Low HDL is not associated with Coronary Heart Disease in Non-diabetic Agrarian Rural Community in Central India

Author(s): Sheetal Ingle, Sumedh U Jajoo*, Ulhas N Jajoo, Sheetal Bodkhe, Subodh S Gupta, Bharti A Taksande and Anjali Bhatt

Background & objectives: Coronary Heart Disease (CHD) is the disease of urbanisation. However, the recent evidence suggests that CHD is becoming more prevalent in low socioeconomic group, including rural areas. The role of lipids and lipoproteins in pathogenesis of CHD factors is well established.
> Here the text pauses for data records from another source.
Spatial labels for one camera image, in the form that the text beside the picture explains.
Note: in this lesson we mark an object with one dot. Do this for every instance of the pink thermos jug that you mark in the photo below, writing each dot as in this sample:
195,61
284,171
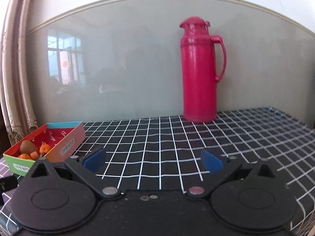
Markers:
199,78

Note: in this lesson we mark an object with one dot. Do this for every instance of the black white-grid tablecloth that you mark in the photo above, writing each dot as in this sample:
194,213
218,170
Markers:
172,147

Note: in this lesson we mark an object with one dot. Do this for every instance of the colourful cardboard box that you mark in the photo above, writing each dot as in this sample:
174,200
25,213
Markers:
66,140

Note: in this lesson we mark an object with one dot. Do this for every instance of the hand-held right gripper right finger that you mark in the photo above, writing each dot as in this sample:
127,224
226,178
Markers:
211,162

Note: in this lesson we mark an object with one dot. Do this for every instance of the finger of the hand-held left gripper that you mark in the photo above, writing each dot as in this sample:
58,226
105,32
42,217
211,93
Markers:
8,184

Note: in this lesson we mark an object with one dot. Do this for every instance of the small tangerine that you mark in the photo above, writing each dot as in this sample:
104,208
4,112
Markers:
24,156
45,148

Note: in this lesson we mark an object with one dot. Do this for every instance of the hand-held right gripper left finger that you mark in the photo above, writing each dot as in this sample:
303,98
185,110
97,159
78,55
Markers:
94,161

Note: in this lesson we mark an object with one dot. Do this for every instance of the beige lace-trimmed curtain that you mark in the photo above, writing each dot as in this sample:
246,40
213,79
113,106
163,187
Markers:
12,78

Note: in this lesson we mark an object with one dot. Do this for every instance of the large brown kiwi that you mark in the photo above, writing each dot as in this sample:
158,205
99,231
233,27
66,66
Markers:
27,147
Methods: We performed a case-control study to determine association of dyslipidaemia with CHD in individuals above 60 years residing in the rural community of central India. Successive consenting nondiabetic subjects who are diagnosed to have definite CHD (electrocardiographically defined; exercise test and echocardiographically/angiographically confirmed) but are not on statins were enrolled (cases n=41). Subjects with matched age group, gender and socioeconomic status, with no evidence of CHD, nondiabetic and not on statin, were recruited as controls (n=164). Results: Isolated low HDL level was the most common finding (80% in male, 90% in female cases and 74% in male and 95% in female controls). No statistically significant difference was found in cases and controls in total cholesterol (p=0.3342), HDLCholesterol (p=0.4864), TG (p=0.997), LDL cholesterol (p=0.1945) and VLDL cholesterol (p=0.5943) and lipid ratios i.e. total cholesterol: HDL (p=0.075), TG: HDL (0.65) and LDL: HDL (0.05). The correlation coefficient between serum HDL and waist circumference, serum HDL and BMI indicated no association. There was no difference in the distribution of S. HDL-C among subjects who belonged to different socioeconomic strata. Conclusion: Overall prevalence of lipid abnormalities is low in our population except isolated low HDL level. We found that isolated low HDL level was not associated with CHD in our rural community.